We had plans to work outside today getting ready for the Hester family reunion next week. I turned on the television to catch the weather (like a good farmer does every morning) to see what was coming our way. Bad news and more bad news- bombings, death, terrorists, news about the killers of a family in Florida, and another Michael Jackson story- greeted me. After the weather, I began channel surfing and made a wonderful discovery.
One channel was running a show called Sunrise Earth. This morning they were in Cambodia at a Buddhist temple. As the sun slowly rose to the sounds of chanting monks, birds called to each other. The dark, strange looking shapes, the larger building, the trees and sky, came alive as a beautiful sunrise unfolded on the screen.
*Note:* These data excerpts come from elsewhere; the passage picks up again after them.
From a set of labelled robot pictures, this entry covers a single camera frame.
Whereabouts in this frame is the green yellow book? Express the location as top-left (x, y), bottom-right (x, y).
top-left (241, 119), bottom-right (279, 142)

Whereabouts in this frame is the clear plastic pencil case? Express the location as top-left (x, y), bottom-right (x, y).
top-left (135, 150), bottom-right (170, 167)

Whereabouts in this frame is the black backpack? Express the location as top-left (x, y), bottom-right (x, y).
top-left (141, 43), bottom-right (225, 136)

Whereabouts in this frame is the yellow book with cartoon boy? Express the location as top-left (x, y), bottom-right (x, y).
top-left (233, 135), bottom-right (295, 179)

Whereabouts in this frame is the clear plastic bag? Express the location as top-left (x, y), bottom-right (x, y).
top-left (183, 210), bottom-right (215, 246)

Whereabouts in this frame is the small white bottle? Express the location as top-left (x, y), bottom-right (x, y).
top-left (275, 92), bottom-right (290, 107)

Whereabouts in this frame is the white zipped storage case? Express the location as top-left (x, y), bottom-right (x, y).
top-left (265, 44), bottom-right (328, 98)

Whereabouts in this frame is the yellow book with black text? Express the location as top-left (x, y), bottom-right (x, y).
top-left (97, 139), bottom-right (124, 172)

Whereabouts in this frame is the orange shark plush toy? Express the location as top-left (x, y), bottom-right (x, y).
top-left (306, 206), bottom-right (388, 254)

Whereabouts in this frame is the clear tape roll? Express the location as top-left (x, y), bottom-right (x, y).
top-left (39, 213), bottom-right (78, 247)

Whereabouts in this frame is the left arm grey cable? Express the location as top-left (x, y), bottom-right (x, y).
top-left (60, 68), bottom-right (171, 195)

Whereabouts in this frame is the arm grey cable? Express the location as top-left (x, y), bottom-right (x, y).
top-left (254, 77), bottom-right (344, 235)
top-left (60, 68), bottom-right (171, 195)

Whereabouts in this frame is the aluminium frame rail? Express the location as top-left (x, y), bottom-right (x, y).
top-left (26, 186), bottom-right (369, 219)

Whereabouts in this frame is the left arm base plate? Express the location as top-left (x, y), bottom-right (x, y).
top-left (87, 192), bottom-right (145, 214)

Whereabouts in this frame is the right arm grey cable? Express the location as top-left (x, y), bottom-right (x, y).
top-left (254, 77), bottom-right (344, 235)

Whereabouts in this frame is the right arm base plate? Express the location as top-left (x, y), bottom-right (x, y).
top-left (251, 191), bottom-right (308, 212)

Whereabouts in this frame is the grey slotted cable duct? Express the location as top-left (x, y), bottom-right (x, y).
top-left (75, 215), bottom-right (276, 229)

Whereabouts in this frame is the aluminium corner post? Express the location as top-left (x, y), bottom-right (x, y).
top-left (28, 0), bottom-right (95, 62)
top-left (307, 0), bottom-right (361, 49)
Inside the temple, three monks sat chanting in their orange robes, kneeling on a grass mat covered floor. The repetitive chant flowed like soothing water over my frazzled self. To my delighted wonderment, the camera revealed a Disneyland light display behind the Buddha. Running lights and flickering lights and colored lights along with the traditional candles illuminated the face of an ebony Buddha with an overbite.
I sat entranced as a rainbow over the temple came into view. A pigeon sitting on top of the temple roof stretched its legs and groomed his feathers. The clouds shifted shapes and colors while ever so slowly the darkness receded. The monks stood and walked out of the temple single file towards their day half a world away. Children began to make their way towards school in their uniforms as bicycle riding adults went about the business of the morning. And the only soundtrack is the quiet busyness... no music, no auto traffic, no laugh track. What a lovely way to begin my busy day visiting a village in Cambodia at the break of day.
One of the reasons I love to write in the morning is it gives me a quiet parentheses in my day, a time to be still, to think, to feel the presence of God before my day begins. Anne Morrow Lindberg, one of my favorite writers, captured my feelings about writing in these words. “I must write it all out at any cost. Writing is thinking. It is more than living for it is being conscious of living.” It is my morning prayer.
The monks know that morning prayers help your day begin with the proper framework, the acknowledgment of the Higher Power that is beside us in all our lives, all around the world, in our coming and going. Morning prayers put our place in the world into perspective. Terrorists and murders and suffering and wars have been with humankind as long as we have been alive. The Bible records faithfully the many ways we take our lives in vain but we have choices we can make, choices that can lead to peace and hope. Choosing to pray in the morning, whether it is chanting or writing, meditating or singing, can shape shift your day so that you walk “in the fullness of the Lord”. It will be a busy day but it has gotten off to a good start. Thanks be to God.